Municipal authorities achieved a reduction of 23% in carbon dioxide emissions in five years in all sectors of activities, Charalambous told the Cyprus Weekly. The data is provided from CEA records for 2009-2014.
The crisis made inhabitants and corporations more aware of the wasting of energy, she said. The island country relies on imports in order to meet its energy needs and has one of the highest energy dependence rates among European Union member countries, according to Energy Sector Dynamics report drafted by EY Cyprus. Energy imports were 7.1% of the country’s GDP in 2013. The rise in production of energy from renewable sources contributed to a decrease in energy imports in 2014. Generation increased in recent years at the local level, due to measures taken by the municipalities. Renewable energy production rose from 3 GWh in total for 2009 to 12.1 GWh in 2014.

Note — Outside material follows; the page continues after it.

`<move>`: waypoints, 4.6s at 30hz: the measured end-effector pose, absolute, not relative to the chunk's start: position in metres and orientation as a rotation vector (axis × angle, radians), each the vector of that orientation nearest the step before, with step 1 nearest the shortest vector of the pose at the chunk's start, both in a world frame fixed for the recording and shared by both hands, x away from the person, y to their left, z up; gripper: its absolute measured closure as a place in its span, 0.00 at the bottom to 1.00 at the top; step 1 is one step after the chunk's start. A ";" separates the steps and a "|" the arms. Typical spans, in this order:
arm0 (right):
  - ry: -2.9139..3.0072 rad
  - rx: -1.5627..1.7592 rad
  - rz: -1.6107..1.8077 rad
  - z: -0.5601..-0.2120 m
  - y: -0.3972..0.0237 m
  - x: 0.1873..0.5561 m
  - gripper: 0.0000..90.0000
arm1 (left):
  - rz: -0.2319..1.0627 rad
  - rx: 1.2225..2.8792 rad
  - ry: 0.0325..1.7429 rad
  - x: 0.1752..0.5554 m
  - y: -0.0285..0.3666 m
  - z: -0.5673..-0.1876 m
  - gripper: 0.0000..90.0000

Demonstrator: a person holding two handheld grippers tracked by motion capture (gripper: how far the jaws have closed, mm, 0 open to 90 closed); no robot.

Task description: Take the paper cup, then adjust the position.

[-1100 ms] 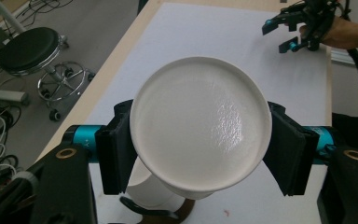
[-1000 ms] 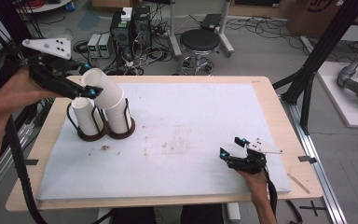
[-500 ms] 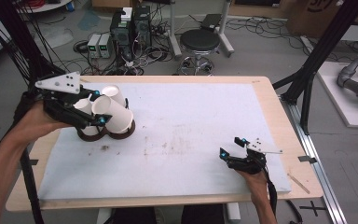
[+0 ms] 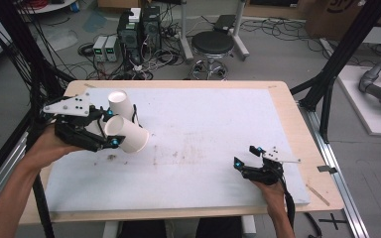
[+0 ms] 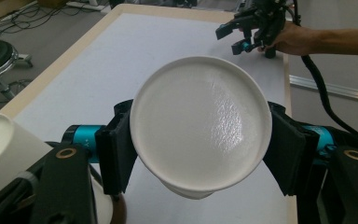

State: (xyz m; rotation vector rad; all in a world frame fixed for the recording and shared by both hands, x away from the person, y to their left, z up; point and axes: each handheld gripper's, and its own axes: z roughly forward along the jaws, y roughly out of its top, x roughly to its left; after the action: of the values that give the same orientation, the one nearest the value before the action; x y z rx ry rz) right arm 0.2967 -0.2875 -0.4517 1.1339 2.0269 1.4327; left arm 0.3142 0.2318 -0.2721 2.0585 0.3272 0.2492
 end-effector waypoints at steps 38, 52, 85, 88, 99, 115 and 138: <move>2.020 1.135 1.453 -0.452 -0.289 0.296 0.21 | 0.180 1.973 0.438 0.311 0.235 -0.367 0.37; 2.016 1.122 1.462 -0.452 -0.289 0.295 0.21 | 0.188 1.968 0.449 0.311 0.240 -0.369 0.37; 2.248 0.846 1.600 -0.415 -0.274 0.312 0.21 | 0.131 1.924 0.404 0.320 0.227 -0.369 0.37; 2.272 0.803 1.624 -0.407 -0.268 0.316 0.21 | 0.119 1.910 0.397 0.321 0.221 -0.369 0.37; 2.346 0.635 1.663 -0.376 -0.249 0.326 0.21 | 0.096 1.894 0.357 0.322 0.195 -0.369 0.37; 2.465 0.402 1.729 -0.355 -0.203 0.335 0.21 | 0.056 1.849 0.311 0.321 0.165 -0.370 0.38; 2.576 0.261 1.756 -0.351 -0.169 0.341 0.21 | -0.009 1.786 0.266 0.324 0.136 -0.370 0.38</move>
State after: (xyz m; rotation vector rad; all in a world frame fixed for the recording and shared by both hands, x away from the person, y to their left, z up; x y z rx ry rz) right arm 0.3412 -0.1690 -0.3507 0.2613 2.5762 1.7557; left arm 0.3237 0.1364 -0.3699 1.7864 0.2660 -0.0092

It is estimated that more than 92% of households and 52% of hotels have solar water heating systems, while electric vehicle charging stations have been installed in 15 selected points in public places covering the whole of Cyprus.
Transportation has the highest final energy consumption, 52%, followed by the housing sector, with 23%, Charalambous pointed out. She added the services sector consumes 17%, while the industry spends 6%. Municipalities joined CEA in a project for LED lamps to replace 56,000 conventional bulbs, which will reduce current emissions by around 48%, said Charalambous.